Language evolves over time, take the word gay for instance. 100 years ago, it meant happy and joyful, and now, yeah, it can still be used that way, but it's evolved into it's latest forms (same sex orientation, and something stupid).

So to take it all so literally without that knowledge, I just can't reconcile that.

There is SO MUCH that is simply lost in translation. Here are a few examples off the top of my head:

1. King James Version (KJV) translates the Hebrew words "ha-adam" and "ha-ish" as "man". Adam, however, means something closer to "first human, created from the dirt". When fundies start to argue that it was man, not woman, who was created in God's image, I have to roll my eyes.

2. Helpmeet actually means "help opposite".

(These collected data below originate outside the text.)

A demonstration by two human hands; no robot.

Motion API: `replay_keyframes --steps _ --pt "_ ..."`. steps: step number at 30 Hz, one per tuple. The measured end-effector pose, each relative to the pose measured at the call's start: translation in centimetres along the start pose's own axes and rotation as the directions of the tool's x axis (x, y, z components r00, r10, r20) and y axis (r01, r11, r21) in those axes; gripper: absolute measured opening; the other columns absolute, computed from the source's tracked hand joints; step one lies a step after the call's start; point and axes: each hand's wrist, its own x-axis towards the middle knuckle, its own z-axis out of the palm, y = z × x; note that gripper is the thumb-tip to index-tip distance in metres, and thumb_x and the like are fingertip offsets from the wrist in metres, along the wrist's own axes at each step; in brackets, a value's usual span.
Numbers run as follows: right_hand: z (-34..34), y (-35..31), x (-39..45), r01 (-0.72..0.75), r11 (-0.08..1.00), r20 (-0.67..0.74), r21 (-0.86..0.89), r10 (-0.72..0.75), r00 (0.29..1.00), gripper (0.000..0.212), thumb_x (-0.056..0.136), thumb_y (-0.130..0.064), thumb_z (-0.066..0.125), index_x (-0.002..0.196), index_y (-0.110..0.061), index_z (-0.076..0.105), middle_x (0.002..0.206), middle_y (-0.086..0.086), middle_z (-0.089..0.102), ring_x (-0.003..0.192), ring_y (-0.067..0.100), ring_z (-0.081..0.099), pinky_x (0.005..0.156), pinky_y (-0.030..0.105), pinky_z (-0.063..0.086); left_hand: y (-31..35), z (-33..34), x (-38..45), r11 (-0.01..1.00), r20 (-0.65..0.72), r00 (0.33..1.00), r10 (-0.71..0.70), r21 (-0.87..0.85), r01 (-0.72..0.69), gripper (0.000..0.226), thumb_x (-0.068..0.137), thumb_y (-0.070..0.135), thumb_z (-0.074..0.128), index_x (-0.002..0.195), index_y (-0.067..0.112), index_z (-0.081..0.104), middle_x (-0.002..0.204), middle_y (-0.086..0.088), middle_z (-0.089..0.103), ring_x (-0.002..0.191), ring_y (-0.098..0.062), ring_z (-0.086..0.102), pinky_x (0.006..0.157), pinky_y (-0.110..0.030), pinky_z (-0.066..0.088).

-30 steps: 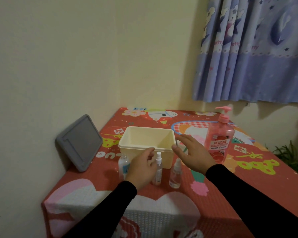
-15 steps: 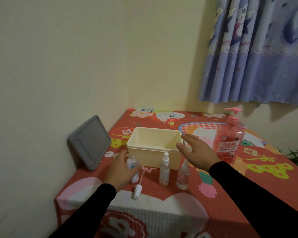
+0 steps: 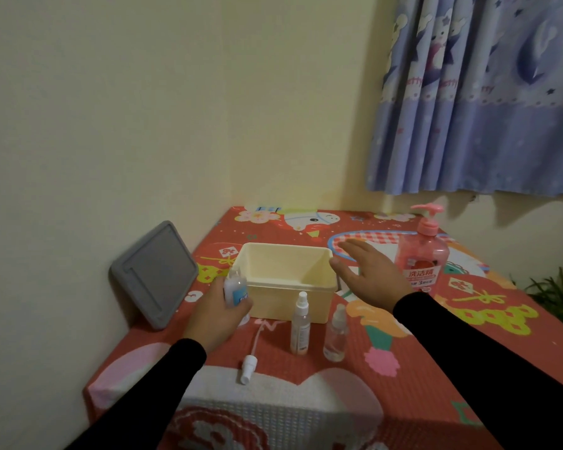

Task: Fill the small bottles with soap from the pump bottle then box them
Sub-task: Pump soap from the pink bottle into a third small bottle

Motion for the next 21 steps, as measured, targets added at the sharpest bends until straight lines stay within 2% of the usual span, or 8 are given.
replay_keyframes --steps 2,5,8,10,12,14,18,21 --pt "-0.8 0.4 0.4 0.0 1.0 -0.021 -0.005 0.0 1.0 0.061 0.096 -0.056 0.038 0.145 -0.02 0.04 0.154 0.0 0.036 0.142 0.015 0.03 0.113 0.032 0.026 1.6 -0.1 0.9 0.998 -0.001 0.999 0.055 -0.007 -0.055 0.026 0.085 0.027 0.068 0.101 0.017 0.049 0.088 0.001 0.059 0.08 -0.02 0.06 0.061 -0.029 0.046" --pt "-2.2 0.8 0.9 0.002 1.0 -0.063 -0.002 -0.003 0.998 0.06 0.096 -0.053 0.041 0.144 -0.019 0.042 0.153 0.001 0.037 0.142 0.015 0.031 0.113 0.031 0.025 4.2 -0.1 2.0 0.992 0.006 0.992 0.124 -0.021 -0.123 0.036 0.083 0.031 0.071 0.108 0.019 0.047 0.095 0.001 0.062 0.085 -0.021 0.063 0.072 -0.039 0.053" --pt "-3.9 1.4 1.4 0.004 1.0 -0.096 -0.016 -0.006 0.995 0.059 0.095 -0.053 0.041 0.144 -0.019 0.043 0.152 0.002 0.039 0.141 0.016 0.033 0.113 0.031 0.026 6.8 0.7 3.0 0.985 0.022 0.986 0.168 -0.051 -0.166 0.048 0.082 0.032 0.072 0.118 0.023 0.041 0.1 0.008 0.059 0.088 -0.012 0.062 0.075 -0.032 0.053" --pt "-5.0 2.1 1.8 -0.007 1.0 -0.126 -0.027 0.003 0.992 0.059 0.095 -0.053 0.041 0.142 -0.018 0.045 0.15 0.003 0.041 0.139 0.017 0.036 0.112 0.031 0.026 8.5 1.7 3.9 0.979 0.04 0.98 0.197 -0.064 -0.195 0.049 0.082 0.032 0.073 0.115 0.024 0.038 0.099 0.008 0.058 0.085 -0.006 0.062 0.067 -0.024 0.05" --pt "-6.1 2.8 2.3 -0.03 0.999 -0.156 -0.041 0.024 0.988 0.059 0.095 -0.053 0.041 0.142 -0.016 0.046 0.149 0.004 0.043 0.137 0.02 0.038 0.111 0.032 0.028 9.9 2.9 4.7 0.973 0.057 0.972 0.229 -0.04 -0.227 0.048 0.082 0.034 0.072 0.113 0.023 0.037 0.1 0.003 0.059 0.084 -0.01 0.062 0.058 -0.02 0.044" --pt "-6.9 3.7 2.9 -0.048 0.998 -0.187 -0.044 0.039 0.982 0.058 0.096 -0.052 0.041 0.14 -0.015 0.048 0.148 0.006 0.044 0.136 0.022 0.041 0.11 0.033 0.029 11.1 4.1 5.4 0.964 0.094 0.959 0.266 -0.019 -0.265 0.045 0.084 0.034 0.069 0.111 0.021 0.035 0.101 -0.002 0.06 0.083 -0.017 0.063 0.058 -0.024 0.047" --pt "-8.7 5.7 4.4 -0.068 0.996 -0.228 -0.054 0.054 0.972 0.056 0.096 -0.051 0.042 0.138 -0.014 0.05 0.146 0.007 0.046 0.133 0.024 0.045 0.109 0.036 0.035 13.5 7.0 6.8 0.95 0.177 0.933 0.313 -0.036 -0.312 0.044 0.087 0.036 0.065 0.115 0.02 0.034 0.105 -0.006 0.06 0.086 -0.023 0.064 0.07 -0.035 0.052" --pt "-9.7 7.1 5.4 -0.089 0.995 -0.253 -0.048 0.074 0.965 0.055 0.097 -0.048 0.041 0.137 -0.011 0.051 0.144 0.008 0.047 0.132 0.024 0.044 0.108 0.034 0.034 14.9 9.1 7.9 0.946 0.231 0.917 0.324 -0.048 -0.322 0.043 0.089 0.039 0.062 0.115 0.02 0.034 0.105 -0.007 0.061 0.087 -0.024 0.064 0.076 -0.04 0.053"
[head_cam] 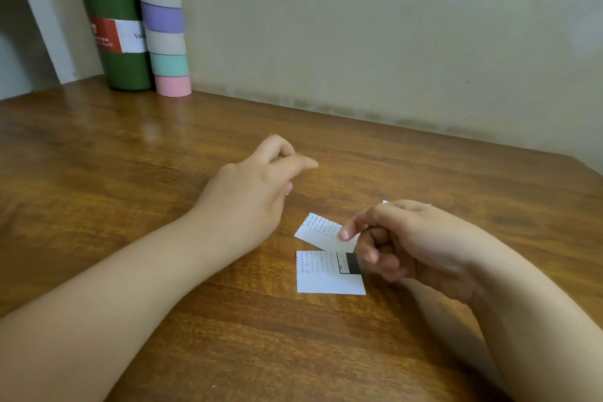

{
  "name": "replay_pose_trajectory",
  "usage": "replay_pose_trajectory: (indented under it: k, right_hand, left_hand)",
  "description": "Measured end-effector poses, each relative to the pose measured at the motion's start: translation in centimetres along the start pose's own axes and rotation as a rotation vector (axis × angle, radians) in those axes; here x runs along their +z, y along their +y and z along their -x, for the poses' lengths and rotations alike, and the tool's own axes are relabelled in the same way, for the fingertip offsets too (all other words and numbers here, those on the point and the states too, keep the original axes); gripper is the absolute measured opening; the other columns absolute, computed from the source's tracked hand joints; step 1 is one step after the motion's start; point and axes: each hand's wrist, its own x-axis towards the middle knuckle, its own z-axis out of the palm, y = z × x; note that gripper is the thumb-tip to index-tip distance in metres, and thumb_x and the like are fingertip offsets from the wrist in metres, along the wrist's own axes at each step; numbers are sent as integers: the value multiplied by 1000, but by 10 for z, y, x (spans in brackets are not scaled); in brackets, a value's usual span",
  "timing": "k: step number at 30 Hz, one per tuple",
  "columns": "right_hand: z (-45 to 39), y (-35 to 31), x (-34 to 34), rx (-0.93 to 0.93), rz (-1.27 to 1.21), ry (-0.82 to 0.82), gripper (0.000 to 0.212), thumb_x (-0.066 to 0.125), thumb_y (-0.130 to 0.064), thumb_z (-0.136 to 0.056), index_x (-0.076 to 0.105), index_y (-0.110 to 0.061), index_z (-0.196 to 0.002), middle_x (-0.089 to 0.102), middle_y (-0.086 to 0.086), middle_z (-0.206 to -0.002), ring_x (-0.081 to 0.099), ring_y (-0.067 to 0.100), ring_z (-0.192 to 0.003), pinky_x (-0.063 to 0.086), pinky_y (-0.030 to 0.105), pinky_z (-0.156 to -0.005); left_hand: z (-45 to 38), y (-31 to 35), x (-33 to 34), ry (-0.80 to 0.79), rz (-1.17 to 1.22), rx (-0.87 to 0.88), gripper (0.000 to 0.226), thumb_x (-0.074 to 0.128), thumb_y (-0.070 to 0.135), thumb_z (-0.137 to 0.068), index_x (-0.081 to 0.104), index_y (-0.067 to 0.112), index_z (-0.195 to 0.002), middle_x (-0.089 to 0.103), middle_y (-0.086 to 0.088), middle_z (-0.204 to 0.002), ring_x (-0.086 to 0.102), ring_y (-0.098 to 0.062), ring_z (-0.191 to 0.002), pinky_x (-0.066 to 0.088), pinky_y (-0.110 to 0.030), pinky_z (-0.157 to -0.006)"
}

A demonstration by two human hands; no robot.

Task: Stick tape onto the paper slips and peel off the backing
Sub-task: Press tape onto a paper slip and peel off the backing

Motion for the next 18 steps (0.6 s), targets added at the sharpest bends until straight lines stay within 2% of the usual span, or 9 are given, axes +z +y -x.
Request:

3. There's a lot of word play and puns that just don't translate. What is the connection between Adam and the ground? Or Isaac and laughter? Or many of the names of Jacob's sons and the reasons that their mothers gave for those names? In the original Hebrew, the connections between the words are obvious.

4. Isaiah 7:14 doesn't use the Hebrew word that specifically means virgin.

5. Proverbs 23 is in the form of verse, not the typical style used for commandments. Fundies who selectively quote Proverbs 23:13-14 never mention that it's part of a larger passage of verse that starts with Proverbs 23:1-2 - which talks about stabbing yourself in the throat if you have a big appetite. When you read the entire passage as a whole, there's no way that you can take it as a literal commandment.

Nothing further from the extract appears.